Thiessen Polygons and Listing Neighboring Features
I was helping someone with a project recently that I thought would be straightforward but turned out to be rather complex. We had a list of about 10,000 addresses that had to be plotted as coordinates, and then we needed to create Thiessen or Voroni polygons for each point to create market areas. Lastly we needed to generate an adjacency table or list of neighbors; for every polygon list all the neighboring polygons.
For step one I turned to the USC Geocoding service to geocode the addresses; I became a partner a ways back so I could batch geocode datasets for students and faculty on my campus. Once I had coordinates I plotted them in ArcGIS 10 (and learned that the Add XY data feature had been moved to File > Add Data > Add XY Data). Step 2 seemed easy enough; in Arc you go to ArcToolbox > Analysis Tools > Proximity > Create Thiessen Polygons. This creates a polygon for each point and assigns the attributes of each point to the polygon.
I hit a snag with Step 3 – Arc didn’t have a tool for generating the adjacency table. After a thorough search of the ESRI and Stack Exchange forums, I stumbled on the Find Adjacent Features Script by Ken Buja which did exactly what I wanted in ArcGIS 9.2 and 9.3, but not in 10. I had used this script before on a previous project, but I’ve since upgraded and can’t go back. So I searched some more until I found the Find Adjacent & Neighboring Polygons Tool by cmaene. I was able to add this custom toolbox directly to ArcToolbox, and it did exactly what I wanted in ArcGIS 10. I get to select the unique identifying field, and for every ID I get a list of the IDs of the neighboring polygons in a text file (just like Ken’s tool). This tool also had the option of saving the list of neighbors for each feature directly in the attribute table of a shapefile (which is only OK for small files with few neighbors; fields longer than 254 characters get truncated), and it gave you the option of listing neighbors to the next degree (a list of all the neighbor’s neighbors).
Everything seemed to run fine, so I re-ran the tool on a second set of Thiessen polygons that I had clipped with an outline of the US to create something more geographically realistic (so polygons that share a boundary only in the ocean or across the Great Lakes are not considered neighbors).

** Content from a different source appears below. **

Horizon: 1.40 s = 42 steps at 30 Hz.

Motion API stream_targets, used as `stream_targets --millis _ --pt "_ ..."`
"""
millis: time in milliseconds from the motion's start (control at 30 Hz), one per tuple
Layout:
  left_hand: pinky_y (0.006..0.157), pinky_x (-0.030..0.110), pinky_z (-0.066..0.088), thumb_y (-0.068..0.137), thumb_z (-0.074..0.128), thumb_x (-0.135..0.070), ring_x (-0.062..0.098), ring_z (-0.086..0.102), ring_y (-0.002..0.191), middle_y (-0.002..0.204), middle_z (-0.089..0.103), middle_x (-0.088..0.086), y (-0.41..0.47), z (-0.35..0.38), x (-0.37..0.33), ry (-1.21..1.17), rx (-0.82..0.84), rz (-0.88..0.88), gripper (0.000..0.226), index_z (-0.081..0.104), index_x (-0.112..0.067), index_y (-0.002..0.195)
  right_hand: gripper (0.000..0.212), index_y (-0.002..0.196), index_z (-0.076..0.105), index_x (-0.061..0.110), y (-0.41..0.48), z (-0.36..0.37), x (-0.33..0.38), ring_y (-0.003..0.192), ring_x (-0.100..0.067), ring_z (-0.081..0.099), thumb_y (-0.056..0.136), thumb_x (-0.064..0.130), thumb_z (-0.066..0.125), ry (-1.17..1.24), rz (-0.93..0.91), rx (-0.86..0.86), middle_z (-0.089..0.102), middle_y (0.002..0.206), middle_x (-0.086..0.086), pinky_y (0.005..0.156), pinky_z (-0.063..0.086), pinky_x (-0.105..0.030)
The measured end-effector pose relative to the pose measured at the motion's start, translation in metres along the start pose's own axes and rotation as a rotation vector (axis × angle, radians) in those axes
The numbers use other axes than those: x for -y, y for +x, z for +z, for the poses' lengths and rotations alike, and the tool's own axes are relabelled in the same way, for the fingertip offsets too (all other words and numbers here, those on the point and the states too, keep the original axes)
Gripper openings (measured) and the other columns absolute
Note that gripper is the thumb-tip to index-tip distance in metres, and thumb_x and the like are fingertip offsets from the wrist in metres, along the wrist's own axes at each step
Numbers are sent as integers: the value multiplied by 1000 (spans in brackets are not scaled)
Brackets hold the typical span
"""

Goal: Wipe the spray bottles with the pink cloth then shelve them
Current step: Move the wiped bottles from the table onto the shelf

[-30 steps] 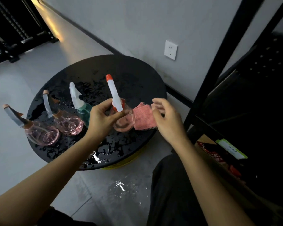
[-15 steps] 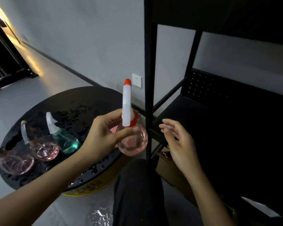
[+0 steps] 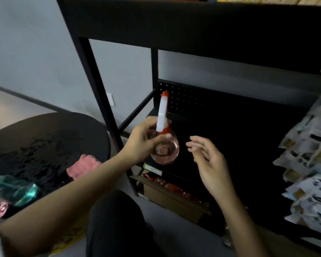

THEN – TROUBLE. I took some samples of the output table and checked the neighbors of a few features visually in Arc. I discovered two problems. First, I was missing about a thousand records or so in the output. When I geocoded them I couldn’t get a street-level address match for every record; the worse case scenario was a plot to the ZCTA / ZIP code centroid for the address, which was an acceptable level of accuracy for this project. The problem is that if there are many point features plotted to the same coordinate (because they share the same ZIP), a polygon was created for one feature and the overlapping ones fell away (you can’t have overlapping Thiessen polygons). Fortunately this also wasn’t an issue for the person I was helping; we just needed to join the output table back to the master one to track which ones fell out and live with the result.
The bigger problem was the output was wrong. I discovered that the neighbor list for most of the features I checked, especially polygons that had borders on the outer edge of the space, had incomplete lists; each feature had several (and in some cases, all) neighbors missing. Instead of using a shapefile of Thiessen’s I tried running the tool on polygons that I generated as feature classes within an Arc geodatabase, and got the same output. For the heck of it I tried dissolving all the Thiessen’s into one big polygon, and when I did that I noticed that I had orphaned lines and small gaps in what should have been one big, solid rectangle. I tried checking the geometry of the polygons and there were tons of problems. This led me to conclude that Arc did a lousy job when constructing the topology of the polygons, and the neighbor tool was giving me bad output as a result.
Since I’ve been working more with GRASS, I remembered that GRASS vectors have strict topology rules, where features have shared boundaries (instead of redundant overlapping ones). So I imported my points layer from a shapefile into GRASS and then used the v.voroni tool to create the polygons. The geometry looked sound, the attributes of each point were assigned to a polygon, and for overlapping points one polygon was created and attributes of the shared points were dumped. I exported the polygons out as a shapefile and brought them back into Arc, ran the Find Adjacent & Neighboring Polygons tool, spot checked the neighbors of some features, and voila! The output was good. I clipped these polygons with my US outline, ran the tool again, and everything checked out.
Morals of this story? When geocoding addresses consider how the accuracy of the results will impact your project. If a tool or feature doesn’t exist assume that someone else has encountered the same problem and search for solutions. Never blindly accept output; take a sample and do manual checks. If one tool or piece of software doesn’t work, try exporting your data out to something else that will. Open source software and Creative Commons tools can save the day!
Footnote – apparently it’s possible to create lists of adjacent polygons in GRASS using the sides option in v.to.db, although it isn’t clear to me how this is accomplished; the documentation talks about categories of areas on the right and left of a boundary, but not on all sides of an area. Since I already had a working solution I didn’t investigate further.